The GWAS analyses consistently identified a significant association on canine chromosome 11, regardless of whether socialisation score was included as a covariate. The strongest associations were observed using PLINK with a linear regression model in both cohorts (with and without the covariate). The association remained significant even after correcting for multiple testing using Bonferroni correction and the effective number of independent tests. The genotype plots showed distinct differences in allelic distributions between cases and controls in the associated region on chromosome 11. Whole exome and genome sequencing further revealed extensive regions of contrasting homozygosity in this region between cases and controls. Several candidate genes were identified within the associated region, including *MAPK9/JNK2*, a known regulator of anxiety in the hippocampus. Sanger sequencing successfully validated three candidate variants identified through WES and WGS in a subset of the dogs.

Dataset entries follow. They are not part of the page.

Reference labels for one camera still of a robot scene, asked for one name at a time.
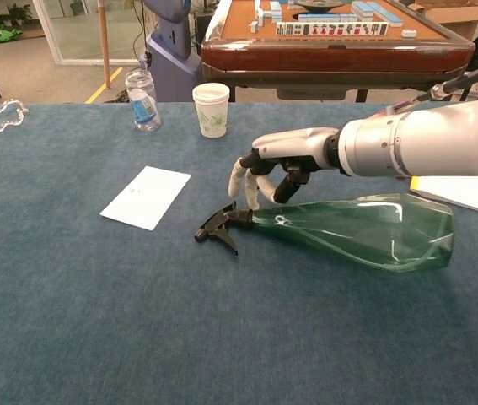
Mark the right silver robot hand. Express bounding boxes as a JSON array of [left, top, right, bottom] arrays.
[[228, 127, 343, 211]]

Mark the green spray bottle black trigger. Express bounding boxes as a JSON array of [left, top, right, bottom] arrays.
[[193, 192, 455, 274]]

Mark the white paper cup green print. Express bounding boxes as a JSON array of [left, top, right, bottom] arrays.
[[191, 83, 231, 139]]

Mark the brown mahjong table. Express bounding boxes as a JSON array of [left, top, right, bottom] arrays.
[[200, 0, 476, 104]]

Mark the row of mahjong tiles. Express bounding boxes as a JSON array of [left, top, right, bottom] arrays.
[[275, 21, 390, 38]]

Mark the blue grey machine base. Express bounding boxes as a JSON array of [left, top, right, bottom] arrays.
[[142, 0, 204, 104]]

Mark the clear plastic cup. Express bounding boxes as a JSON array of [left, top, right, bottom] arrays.
[[124, 68, 163, 132]]

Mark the white paper card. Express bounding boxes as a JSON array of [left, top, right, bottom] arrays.
[[99, 165, 192, 232]]

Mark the white notebook yellow spine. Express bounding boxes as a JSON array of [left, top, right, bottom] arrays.
[[409, 170, 478, 219]]

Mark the brown cardboard box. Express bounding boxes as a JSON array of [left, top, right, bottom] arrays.
[[406, 0, 478, 42]]

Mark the wooden pole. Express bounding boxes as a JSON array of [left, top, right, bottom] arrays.
[[97, 0, 112, 89]]

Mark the white framed glass partition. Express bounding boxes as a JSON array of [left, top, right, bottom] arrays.
[[31, 0, 147, 67]]

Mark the blue felt tablecloth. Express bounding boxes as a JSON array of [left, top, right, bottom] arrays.
[[0, 100, 478, 405]]

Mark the potted green plant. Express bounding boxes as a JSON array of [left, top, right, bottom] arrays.
[[0, 3, 33, 29]]

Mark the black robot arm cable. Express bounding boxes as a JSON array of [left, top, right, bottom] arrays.
[[384, 57, 478, 115]]

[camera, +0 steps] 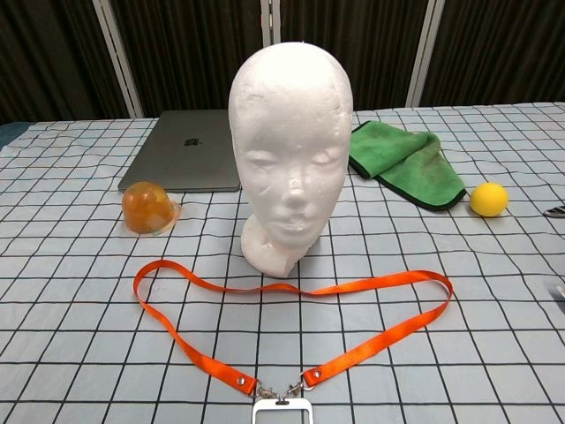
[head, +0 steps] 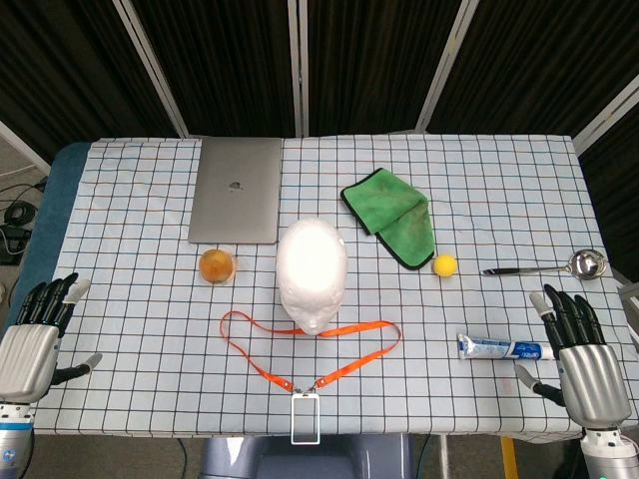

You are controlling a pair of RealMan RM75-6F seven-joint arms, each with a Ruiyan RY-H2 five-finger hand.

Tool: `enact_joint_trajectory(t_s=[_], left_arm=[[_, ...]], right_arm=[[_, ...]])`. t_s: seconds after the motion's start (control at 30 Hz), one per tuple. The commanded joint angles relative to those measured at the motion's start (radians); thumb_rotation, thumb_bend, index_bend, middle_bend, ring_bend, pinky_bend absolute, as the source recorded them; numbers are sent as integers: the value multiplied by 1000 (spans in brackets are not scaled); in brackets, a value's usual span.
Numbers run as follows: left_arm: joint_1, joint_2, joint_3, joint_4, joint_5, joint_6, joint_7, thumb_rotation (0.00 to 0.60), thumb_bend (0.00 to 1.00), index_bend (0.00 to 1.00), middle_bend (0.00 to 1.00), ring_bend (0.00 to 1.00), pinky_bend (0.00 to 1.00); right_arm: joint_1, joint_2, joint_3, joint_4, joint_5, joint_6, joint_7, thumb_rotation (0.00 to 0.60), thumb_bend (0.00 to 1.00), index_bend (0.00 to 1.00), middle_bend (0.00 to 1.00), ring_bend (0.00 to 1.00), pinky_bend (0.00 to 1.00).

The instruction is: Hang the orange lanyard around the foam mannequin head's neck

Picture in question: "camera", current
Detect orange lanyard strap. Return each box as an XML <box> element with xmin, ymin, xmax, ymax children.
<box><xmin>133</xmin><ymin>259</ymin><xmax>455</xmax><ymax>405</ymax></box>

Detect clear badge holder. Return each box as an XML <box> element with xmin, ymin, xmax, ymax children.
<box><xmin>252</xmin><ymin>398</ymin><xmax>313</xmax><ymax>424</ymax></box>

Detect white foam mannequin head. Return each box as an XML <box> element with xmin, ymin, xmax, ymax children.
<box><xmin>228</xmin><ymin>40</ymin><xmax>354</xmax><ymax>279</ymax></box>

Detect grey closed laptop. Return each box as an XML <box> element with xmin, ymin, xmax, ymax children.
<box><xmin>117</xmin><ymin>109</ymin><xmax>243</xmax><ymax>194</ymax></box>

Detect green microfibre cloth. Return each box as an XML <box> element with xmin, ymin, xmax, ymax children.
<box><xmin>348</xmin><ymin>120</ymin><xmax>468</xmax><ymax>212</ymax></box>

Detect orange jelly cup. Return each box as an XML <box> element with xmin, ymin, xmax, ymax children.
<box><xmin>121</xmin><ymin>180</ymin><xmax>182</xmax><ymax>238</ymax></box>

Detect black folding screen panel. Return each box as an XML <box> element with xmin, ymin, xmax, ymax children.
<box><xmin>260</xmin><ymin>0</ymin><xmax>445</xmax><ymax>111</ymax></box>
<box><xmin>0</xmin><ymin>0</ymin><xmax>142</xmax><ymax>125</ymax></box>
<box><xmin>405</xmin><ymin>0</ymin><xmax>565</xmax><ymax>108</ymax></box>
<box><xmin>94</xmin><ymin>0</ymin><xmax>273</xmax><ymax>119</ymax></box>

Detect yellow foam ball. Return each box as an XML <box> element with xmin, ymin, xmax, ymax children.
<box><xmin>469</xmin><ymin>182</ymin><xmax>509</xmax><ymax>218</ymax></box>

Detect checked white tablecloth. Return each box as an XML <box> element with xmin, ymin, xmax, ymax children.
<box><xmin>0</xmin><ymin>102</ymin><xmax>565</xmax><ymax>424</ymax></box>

The findings provide compelling evidence for a novel genomic region on chromosome 11 associated with stranger fear in Great Danes. The consistent identification of this locus across different analytical approaches and the contrasting homozygosity patterns between cases and controls strongly support its involvement in fearfulness. The identification of *MAPK9/JNK2* as a candidate gene is biologically plausible given its known role in anxiety regulation in the hippocampus. The study’s inclusion of socialization as a covariate strengthens the findings by controlling for a known environmental factor impacting fearfulness. This work contributes to the molecular understanding of canine fear and provides a valuable animal model for studying human anxiety disorders. Future research should focus on functional validation of the candidate genes and variants and investigation of the interactions between genetic and environmental factors.

This study identified a novel locus on canine chromosome 11 associated with stranger fear in Great Danes, highlighting candidate genes including *MAPK9/JNK2*. This provides a valuable resource for understanding the genetic basis of canine fear and offers a potential animal model for human anxiety. Future work should focus on functional characterization of identified variants and exploring gene-environment interactions.

The study focused on a single breed, Great Danes, which may limit the generalizability of the findings to other breeds. The use of owner-reported behavioral data, while practical and readily available, might introduce some subjective bias. The sample size, while substantial for a canine genetics study, could be further increased to enhance statistical power and potentially identify additional associated loci.